Filter the lines below, keeping each one that holds "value".

════════════════

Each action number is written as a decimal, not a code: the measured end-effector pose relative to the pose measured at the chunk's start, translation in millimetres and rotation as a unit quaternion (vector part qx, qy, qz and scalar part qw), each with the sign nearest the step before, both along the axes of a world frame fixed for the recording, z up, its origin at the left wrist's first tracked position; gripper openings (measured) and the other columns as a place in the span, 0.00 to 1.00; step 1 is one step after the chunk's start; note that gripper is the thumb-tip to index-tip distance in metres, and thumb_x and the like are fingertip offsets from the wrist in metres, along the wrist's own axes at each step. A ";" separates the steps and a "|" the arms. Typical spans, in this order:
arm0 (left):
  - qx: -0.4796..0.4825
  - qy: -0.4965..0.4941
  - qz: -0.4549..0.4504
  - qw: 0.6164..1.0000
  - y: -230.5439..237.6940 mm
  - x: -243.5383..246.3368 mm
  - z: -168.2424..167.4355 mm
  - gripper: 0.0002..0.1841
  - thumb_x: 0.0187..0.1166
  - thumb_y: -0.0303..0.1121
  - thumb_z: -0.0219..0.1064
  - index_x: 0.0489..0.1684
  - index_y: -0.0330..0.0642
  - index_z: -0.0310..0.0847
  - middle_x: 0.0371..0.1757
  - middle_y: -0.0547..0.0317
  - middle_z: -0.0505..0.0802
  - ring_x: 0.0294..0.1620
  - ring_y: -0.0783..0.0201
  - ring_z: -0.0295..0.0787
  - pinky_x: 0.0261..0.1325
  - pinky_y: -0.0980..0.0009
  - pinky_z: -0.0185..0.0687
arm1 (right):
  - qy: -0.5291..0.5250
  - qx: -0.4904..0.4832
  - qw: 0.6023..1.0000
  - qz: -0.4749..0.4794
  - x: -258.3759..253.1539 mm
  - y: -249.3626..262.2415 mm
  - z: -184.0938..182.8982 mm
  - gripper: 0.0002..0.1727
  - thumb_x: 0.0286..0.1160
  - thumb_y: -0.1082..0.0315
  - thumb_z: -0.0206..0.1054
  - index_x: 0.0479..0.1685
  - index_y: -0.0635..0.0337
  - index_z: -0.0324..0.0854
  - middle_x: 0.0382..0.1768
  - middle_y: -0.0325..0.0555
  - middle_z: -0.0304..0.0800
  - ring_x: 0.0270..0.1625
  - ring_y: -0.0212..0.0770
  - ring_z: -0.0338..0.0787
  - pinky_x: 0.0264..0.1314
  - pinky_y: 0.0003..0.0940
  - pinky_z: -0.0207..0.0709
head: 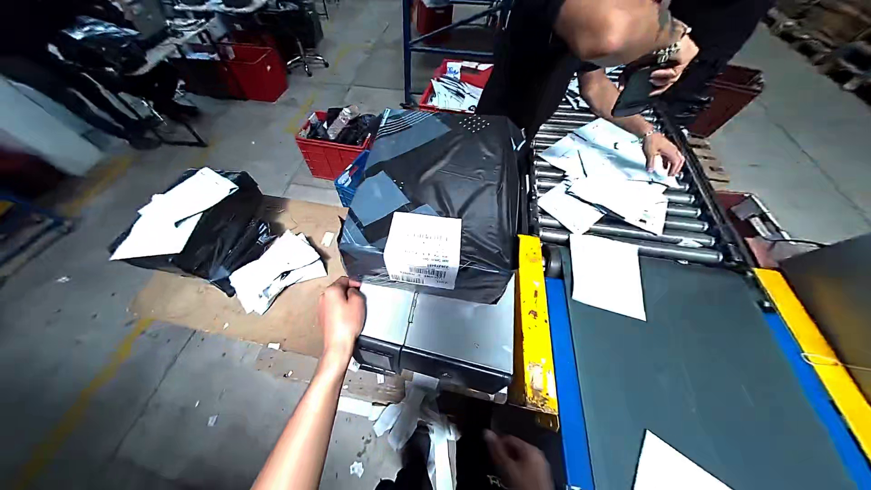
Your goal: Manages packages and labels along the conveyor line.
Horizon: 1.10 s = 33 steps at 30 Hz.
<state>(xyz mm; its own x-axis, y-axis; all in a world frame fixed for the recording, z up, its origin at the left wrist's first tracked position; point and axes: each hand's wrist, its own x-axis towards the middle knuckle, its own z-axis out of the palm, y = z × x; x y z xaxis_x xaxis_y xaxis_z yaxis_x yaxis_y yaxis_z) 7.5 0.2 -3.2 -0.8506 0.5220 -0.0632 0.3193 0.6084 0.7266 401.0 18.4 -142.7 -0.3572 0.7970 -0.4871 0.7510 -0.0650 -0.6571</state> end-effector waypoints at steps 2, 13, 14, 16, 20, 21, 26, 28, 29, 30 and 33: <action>-0.012 0.004 0.004 1.000 0.4 3.2 4.4 0.15 0.86 0.31 0.54 0.46 0.40 0.90 0.38 0.39 0.92 0.44 0.37 0.90 0.44 0.32 0.79 | 0.167 -0.090 0.980 -0.062 -85.9 -11.9 -0.6 0.18 0.79 0.52 0.73 0.43 0.60 0.94 0.35 0.45 0.98 0.35 0.40 0.96 0.41 0.43 0.92; -0.012 0.058 -0.034 0.998 14.0 4.9 -3.9 0.15 0.86 0.32 0.56 0.49 0.30 0.88 0.45 0.29 0.91 0.51 0.31 0.88 0.55 0.26 0.75 | 0.311 -0.085 0.918 -0.229 -70.7 4.3 20.4 0.10 0.78 0.70 0.72 0.33 0.70 0.90 0.23 0.47 0.94 0.21 0.35 0.90 0.26 0.33 0.87; -0.006 0.062 -0.031 0.998 16.9 3.7 -5.2 0.16 0.86 0.31 0.55 0.48 0.29 0.88 0.46 0.28 0.91 0.52 0.32 0.88 0.57 0.27 0.75 | 0.292 -0.042 0.921 -0.253 -29.1 36.8 11.1 0.09 0.78 0.72 0.70 0.36 0.71 0.90 0.25 0.48 0.95 0.23 0.38 0.92 0.28 0.36 0.89; -0.009 0.074 -0.026 0.997 18.0 1.2 -8.1 0.17 0.84 0.30 0.53 0.48 0.27 0.88 0.48 0.28 0.91 0.54 0.34 0.87 0.61 0.30 0.74 | 0.215 0.042 0.908 -0.357 52.0 122.0 -10.4 0.11 0.82 0.72 0.64 0.37 0.71 0.87 0.27 0.48 0.94 0.25 0.40 0.90 0.33 0.40 0.88; -0.017 0.059 -0.014 0.998 20.7 10.6 -1.4 0.18 0.84 0.27 0.49 0.51 0.25 0.86 0.53 0.34 0.91 0.57 0.55 0.86 0.66 0.55 0.76 | -0.111 0.004 0.914 -0.391 172.2 199.6 -54.8 0.25 0.78 0.45 0.73 0.38 0.64 0.92 0.35 0.53 0.96 0.41 0.52 0.94 0.54 0.57 0.84; -0.018 0.056 -0.010 0.998 22.3 12.2 0.4 0.19 0.83 0.27 0.48 0.52 0.24 0.85 0.53 0.36 0.91 0.57 0.60 0.85 0.67 0.61 0.75 | -0.193 -0.039 0.912 -0.359 187.2 190.2 -55.6 0.33 0.71 0.35 0.73 0.40 0.63 0.92 0.40 0.56 0.96 0.48 0.56 0.94 0.58 0.60 0.82; 0.019 0.056 -0.016 0.998 23.8 11.2 -5.2 0.15 0.84 0.25 0.52 0.50 0.23 0.84 0.50 0.30 0.90 0.53 0.44 0.86 0.61 0.42 0.77 | -0.328 -0.061 0.892 -0.306 219.6 103.0 -22.4 0.53 0.71 0.18 0.52 0.57 0.67 0.89 0.57 0.69 0.92 0.65 0.68 0.90 0.66 0.71 0.77; 0.020 0.062 -0.010 0.998 15.9 5.1 -3.1 0.14 0.85 0.26 0.55 0.47 0.27 0.87 0.46 0.32 0.92 0.50 0.40 0.89 0.58 0.35 0.79 | -0.222 -0.009 0.936 -0.275 165.0 68.3 -8.0 0.49 0.79 0.24 0.49 0.38 0.68 0.92 0.38 0.68 0.94 0.45 0.67 0.93 0.51 0.71 0.80; 0.015 0.059 -0.003 0.998 12.2 2.1 -1.4 0.13 0.85 0.27 0.56 0.46 0.30 0.88 0.43 0.35 0.92 0.47 0.41 0.90 0.54 0.35 0.80 | -0.133 -0.008 0.965 -0.225 121.0 49.5 -1.5 0.44 0.81 0.29 0.53 0.31 0.65 0.92 0.30 0.61 0.93 0.35 0.61 0.93 0.43 0.67 0.82; 0.011 0.051 0.002 0.999 11.0 -0.7 0.5 0.13 0.85 0.27 0.56 0.46 0.32 0.89 0.41 0.36 0.92 0.45 0.41 0.90 0.52 0.34 0.80 | -0.030 -0.015 0.984 -0.173 71.5 29.5 1.5 0.35 0.82 0.36 0.60 0.30 0.63 0.91 0.26 0.54 0.92 0.31 0.54 0.91 0.39 0.61 0.84; 0.007 0.035 -0.005 0.999 11.1 -0.2 1.9 0.14 0.86 0.30 0.56 0.44 0.34 0.89 0.40 0.36 0.92 0.45 0.36 0.90 0.50 0.30 0.78 | 0.184 -0.133 0.970 -0.084 -58.9 -5.9 -0.8 0.20 0.82 0.53 0.70 0.55 0.62 0.91 0.42 0.48 0.97 0.39 0.43 0.96 0.45 0.46 0.91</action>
<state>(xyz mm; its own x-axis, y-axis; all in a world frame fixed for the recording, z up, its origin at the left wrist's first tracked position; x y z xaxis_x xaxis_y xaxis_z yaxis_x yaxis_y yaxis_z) 7.3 11.3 -1.3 -0.8473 0.5310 0.0039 0.3758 0.5945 0.7109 342.1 12.5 -143.5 -0.4223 0.7221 -0.5479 0.4325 -0.3707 -0.8219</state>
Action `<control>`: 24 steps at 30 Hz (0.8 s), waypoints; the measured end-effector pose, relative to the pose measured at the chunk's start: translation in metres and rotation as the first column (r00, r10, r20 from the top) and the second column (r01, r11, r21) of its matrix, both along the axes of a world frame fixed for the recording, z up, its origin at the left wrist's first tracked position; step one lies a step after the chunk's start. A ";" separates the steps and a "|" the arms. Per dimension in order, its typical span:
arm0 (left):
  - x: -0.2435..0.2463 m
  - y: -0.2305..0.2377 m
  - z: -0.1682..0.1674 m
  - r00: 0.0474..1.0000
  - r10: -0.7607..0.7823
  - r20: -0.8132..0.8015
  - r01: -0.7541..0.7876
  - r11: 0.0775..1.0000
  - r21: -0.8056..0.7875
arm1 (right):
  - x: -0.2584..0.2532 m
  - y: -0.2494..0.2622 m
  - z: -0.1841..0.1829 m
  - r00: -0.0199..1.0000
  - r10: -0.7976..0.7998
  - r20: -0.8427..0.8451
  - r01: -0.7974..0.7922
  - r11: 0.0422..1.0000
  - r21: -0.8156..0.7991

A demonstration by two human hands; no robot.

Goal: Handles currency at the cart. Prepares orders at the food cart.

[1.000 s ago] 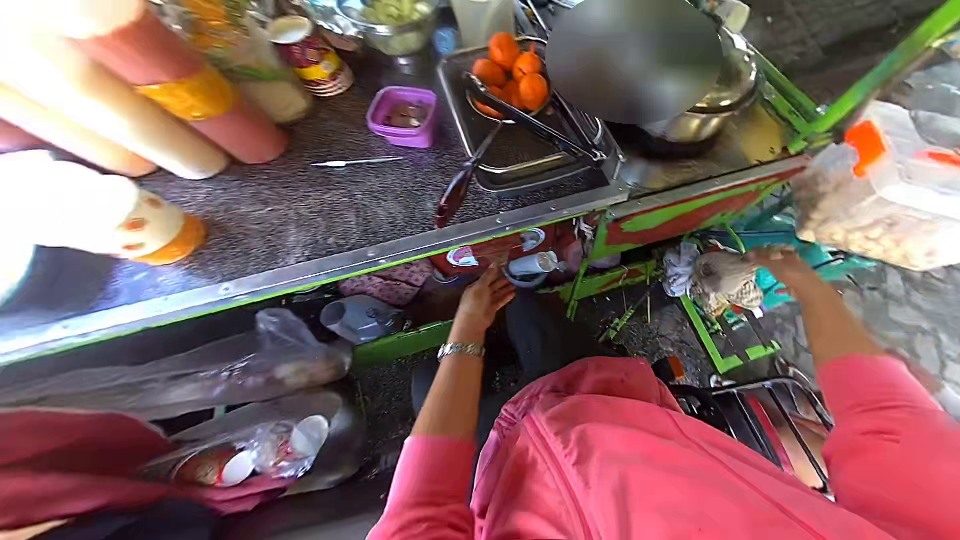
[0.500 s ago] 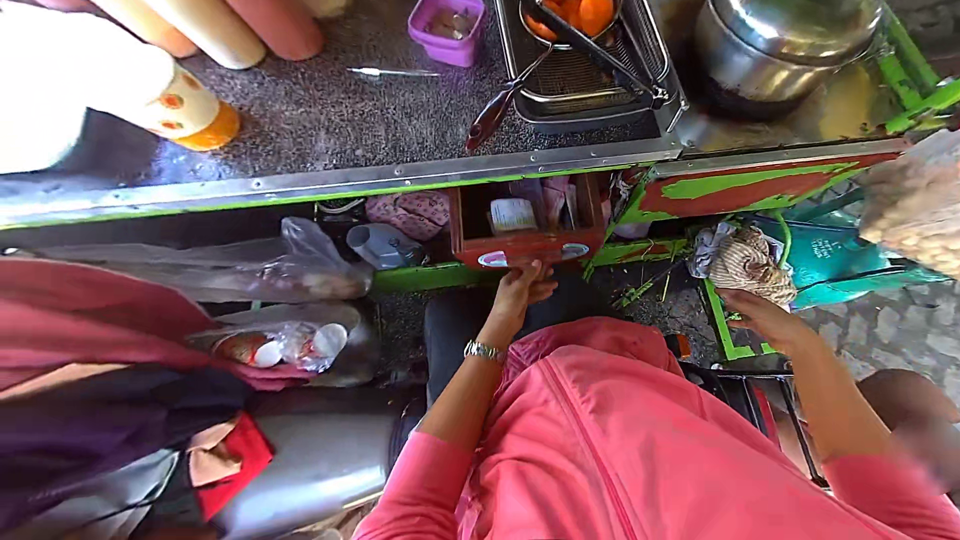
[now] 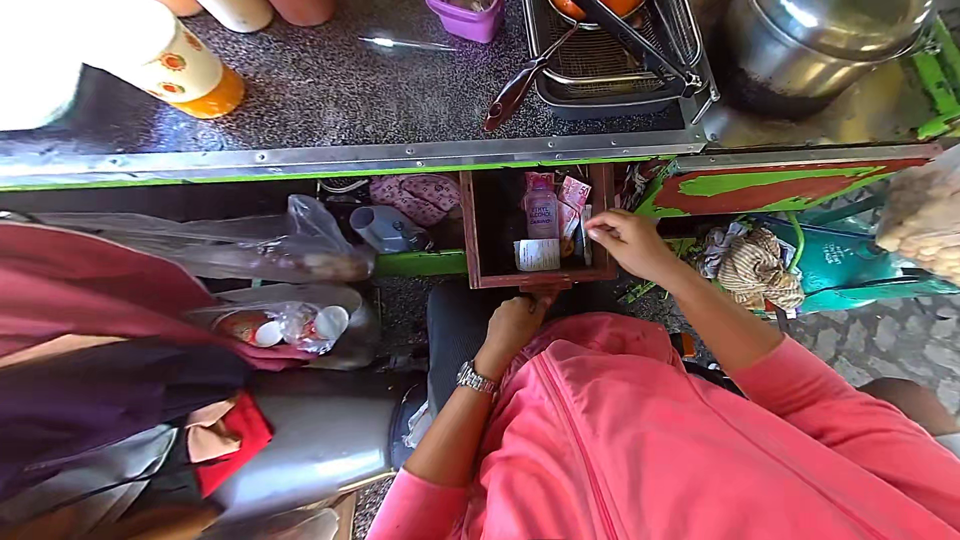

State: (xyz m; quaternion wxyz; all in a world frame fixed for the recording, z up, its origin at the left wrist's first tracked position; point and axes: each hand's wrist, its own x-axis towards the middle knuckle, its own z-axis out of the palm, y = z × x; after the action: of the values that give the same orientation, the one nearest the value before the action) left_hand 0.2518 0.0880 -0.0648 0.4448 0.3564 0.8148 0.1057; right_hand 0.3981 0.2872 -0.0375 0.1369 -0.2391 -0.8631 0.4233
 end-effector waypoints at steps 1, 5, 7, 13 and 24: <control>0.001 0.001 0.014 0.999 -0.036 -0.005 0.036 0.999 0.032 | -0.018 0.000 -0.004 0.999 0.031 0.025 -0.031 0.999 0.006; 0.000 0.014 0.043 0.986 -0.059 -0.157 0.129 0.869 0.477 | -0.082 0.009 -0.029 0.987 0.072 0.142 -0.079 0.996 0.041; -0.008 0.034 0.037 0.963 -0.107 -0.249 0.239 0.769 0.593 | -0.107 0.016 -0.038 0.978 0.034 0.206 -0.052 0.995 0.082; -0.032 0.084 0.012 0.917 -0.207 -0.340 0.310 0.908 0.282 | -0.133 0.048 -0.041 0.915 0.069 0.399 -0.131 0.983 0.131; -0.071 0.132 0.009 0.888 -0.133 -0.440 0.085 0.988 -0.128 | -0.066 -0.030 -0.030 0.763 0.198 0.616 -0.232 0.972 -0.026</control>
State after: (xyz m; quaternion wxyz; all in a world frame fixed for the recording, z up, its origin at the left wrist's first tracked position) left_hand 0.1811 0.2201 -0.0553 0.2689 0.3926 0.8782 -0.0472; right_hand 0.3318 0.2569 -0.0675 -0.1941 -0.2596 -0.8928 0.3129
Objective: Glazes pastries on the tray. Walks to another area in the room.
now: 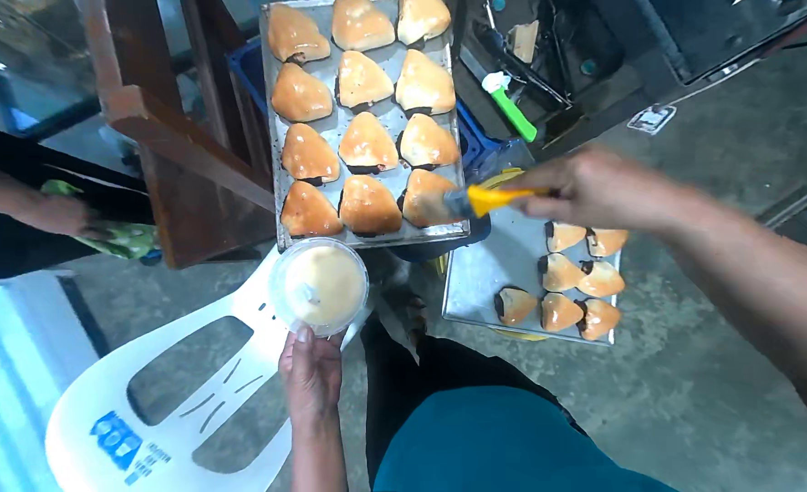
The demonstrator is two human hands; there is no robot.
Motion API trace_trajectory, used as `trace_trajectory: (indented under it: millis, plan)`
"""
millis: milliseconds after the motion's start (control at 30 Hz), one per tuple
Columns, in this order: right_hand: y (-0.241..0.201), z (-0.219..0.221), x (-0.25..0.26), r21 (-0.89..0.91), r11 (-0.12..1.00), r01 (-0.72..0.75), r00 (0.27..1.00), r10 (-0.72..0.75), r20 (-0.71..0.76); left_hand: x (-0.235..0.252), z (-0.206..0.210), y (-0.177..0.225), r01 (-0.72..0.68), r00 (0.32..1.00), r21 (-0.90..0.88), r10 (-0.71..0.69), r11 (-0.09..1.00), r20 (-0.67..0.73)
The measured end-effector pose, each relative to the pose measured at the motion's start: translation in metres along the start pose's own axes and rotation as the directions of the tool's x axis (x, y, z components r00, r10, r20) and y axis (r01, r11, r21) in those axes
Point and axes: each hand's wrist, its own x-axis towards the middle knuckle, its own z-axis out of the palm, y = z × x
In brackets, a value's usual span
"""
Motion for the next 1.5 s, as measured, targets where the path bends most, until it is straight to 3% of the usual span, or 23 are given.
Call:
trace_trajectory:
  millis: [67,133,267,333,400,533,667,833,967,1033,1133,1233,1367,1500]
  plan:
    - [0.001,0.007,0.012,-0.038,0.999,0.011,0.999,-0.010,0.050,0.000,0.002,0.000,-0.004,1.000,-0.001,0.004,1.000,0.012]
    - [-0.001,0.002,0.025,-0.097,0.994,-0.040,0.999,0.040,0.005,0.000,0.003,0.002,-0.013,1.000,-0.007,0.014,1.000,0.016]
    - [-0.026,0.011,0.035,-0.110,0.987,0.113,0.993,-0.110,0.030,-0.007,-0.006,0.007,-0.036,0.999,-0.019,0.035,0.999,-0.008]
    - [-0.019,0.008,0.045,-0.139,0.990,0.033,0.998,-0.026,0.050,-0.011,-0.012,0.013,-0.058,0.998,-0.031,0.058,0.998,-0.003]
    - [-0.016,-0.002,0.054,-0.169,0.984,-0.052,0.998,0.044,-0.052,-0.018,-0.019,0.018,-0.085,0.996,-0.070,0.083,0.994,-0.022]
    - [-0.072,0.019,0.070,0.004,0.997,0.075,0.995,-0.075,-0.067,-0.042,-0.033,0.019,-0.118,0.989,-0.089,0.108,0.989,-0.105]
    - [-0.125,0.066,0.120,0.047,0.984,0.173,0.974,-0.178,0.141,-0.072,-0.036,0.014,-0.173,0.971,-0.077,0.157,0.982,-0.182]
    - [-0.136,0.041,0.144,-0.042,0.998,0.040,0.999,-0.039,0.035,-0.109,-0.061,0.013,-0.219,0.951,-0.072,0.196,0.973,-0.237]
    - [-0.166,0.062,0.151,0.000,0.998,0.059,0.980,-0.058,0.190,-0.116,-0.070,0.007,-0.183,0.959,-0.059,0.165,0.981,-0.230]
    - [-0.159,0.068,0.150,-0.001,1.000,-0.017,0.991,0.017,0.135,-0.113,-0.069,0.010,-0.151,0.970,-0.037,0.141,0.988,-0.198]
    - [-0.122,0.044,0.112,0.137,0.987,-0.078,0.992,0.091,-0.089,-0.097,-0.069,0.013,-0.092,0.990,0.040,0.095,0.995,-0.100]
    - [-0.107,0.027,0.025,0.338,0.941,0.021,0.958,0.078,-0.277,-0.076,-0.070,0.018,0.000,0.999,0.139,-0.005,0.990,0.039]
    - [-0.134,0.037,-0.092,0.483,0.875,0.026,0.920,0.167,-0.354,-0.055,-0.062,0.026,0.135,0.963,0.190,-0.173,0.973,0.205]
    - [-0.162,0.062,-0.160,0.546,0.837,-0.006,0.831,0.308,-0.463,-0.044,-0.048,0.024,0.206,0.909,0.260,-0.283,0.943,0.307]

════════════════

Solved exercise:
State: (xyz m; quaternion wxyz; all in a world frame fixed for the recording, z up, its origin at the left wrist's first tracked position; point and axes: each hand's wrist, its own x-axis towards the middle knuckle, its own z-axis out of the palm, y = z × x; after the action: of the values that give the same orientation, the one nearest the value before the action) left_hand 0.2518 0.0880 -0.0648 0.4448 0.3564 0.8148 0.1057; right_hand 0.3981 0.2872 -0.0375 0.1369 -0.2391 -0.8631 0.4233
In brackets, a value's usual span

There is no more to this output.